Extract the complete listing and output it unchanged.

*** PROVIDED RECORDS Section Begins ***

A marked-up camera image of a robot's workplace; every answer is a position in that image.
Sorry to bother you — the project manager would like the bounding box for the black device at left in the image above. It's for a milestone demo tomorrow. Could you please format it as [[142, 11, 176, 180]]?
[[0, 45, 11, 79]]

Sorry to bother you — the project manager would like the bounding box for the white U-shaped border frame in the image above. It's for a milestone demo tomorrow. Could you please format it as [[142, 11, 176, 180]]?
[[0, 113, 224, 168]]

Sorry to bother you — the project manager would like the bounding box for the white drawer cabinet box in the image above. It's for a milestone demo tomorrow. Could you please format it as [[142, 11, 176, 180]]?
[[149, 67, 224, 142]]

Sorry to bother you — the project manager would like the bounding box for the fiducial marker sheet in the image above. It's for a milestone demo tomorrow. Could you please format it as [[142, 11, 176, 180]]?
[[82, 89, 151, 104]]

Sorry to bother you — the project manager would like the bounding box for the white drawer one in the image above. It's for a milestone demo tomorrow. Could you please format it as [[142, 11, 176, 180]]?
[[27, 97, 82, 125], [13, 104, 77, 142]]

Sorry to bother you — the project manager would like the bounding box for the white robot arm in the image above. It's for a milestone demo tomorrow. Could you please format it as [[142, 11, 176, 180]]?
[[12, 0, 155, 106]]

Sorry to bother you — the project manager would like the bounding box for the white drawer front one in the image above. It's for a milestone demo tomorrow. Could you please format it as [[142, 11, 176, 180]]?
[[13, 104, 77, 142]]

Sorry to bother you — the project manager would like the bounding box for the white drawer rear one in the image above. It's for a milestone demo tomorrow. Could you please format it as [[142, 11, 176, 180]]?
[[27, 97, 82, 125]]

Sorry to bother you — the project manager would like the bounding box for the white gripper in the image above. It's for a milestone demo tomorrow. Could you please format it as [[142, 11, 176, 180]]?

*** PROVIDED RECORDS Section Ends ***

ANSWER TO THIS TASK –
A marked-up camera image of a robot's workplace; every answer is a position in that image.
Sorry to bother you — the project manager would like the bounding box for the black device at left in the image above. It's for a milestone demo tomorrow. Could you please format it as [[142, 11, 176, 180]]?
[[0, 45, 11, 79]]

Sorry to bother you — the project manager would like the bounding box for the white U-shaped border frame in the image above. It's for a milestone demo tomorrow. Could you please format it as [[142, 11, 176, 180]]?
[[0, 113, 224, 168]]

Sorry to bother you — the project manager would like the bounding box for the white drawer cabinet box in the image above. It's for a milestone demo tomorrow. Could you please format it as [[142, 11, 176, 180]]?
[[149, 67, 224, 142]]

Sorry to bother you — the project manager would like the bounding box for the fiducial marker sheet in the image above. It's for a milestone demo tomorrow. Could you please format it as [[142, 11, 176, 180]]?
[[82, 89, 151, 104]]

Sorry to bother you — the project manager would like the bounding box for the white drawer one in the image above. It's for a milestone demo tomorrow. Could you please format it as [[142, 11, 176, 180]]?
[[27, 97, 82, 125], [13, 104, 77, 142]]

Sorry to bother you — the project manager would like the bounding box for the white robot arm in the image above. It's for a milestone demo tomorrow. Could you please format it as [[142, 11, 176, 180]]?
[[12, 0, 155, 106]]

Sorry to bother you — the project manager would like the bounding box for the white drawer front one in the image above. It's for a milestone demo tomorrow. Could you please format it as [[142, 11, 176, 180]]?
[[13, 104, 77, 142]]

Sorry to bother you — the project manager would like the bounding box for the white drawer rear one in the image above. It's for a milestone demo tomorrow. Could you please format it as [[142, 11, 176, 180]]?
[[27, 97, 82, 125]]

Sorry to bother you — the project manager would like the bounding box for the white gripper in the image above. It's for a milestone demo tomorrow. Could you please format it as [[142, 11, 176, 180]]?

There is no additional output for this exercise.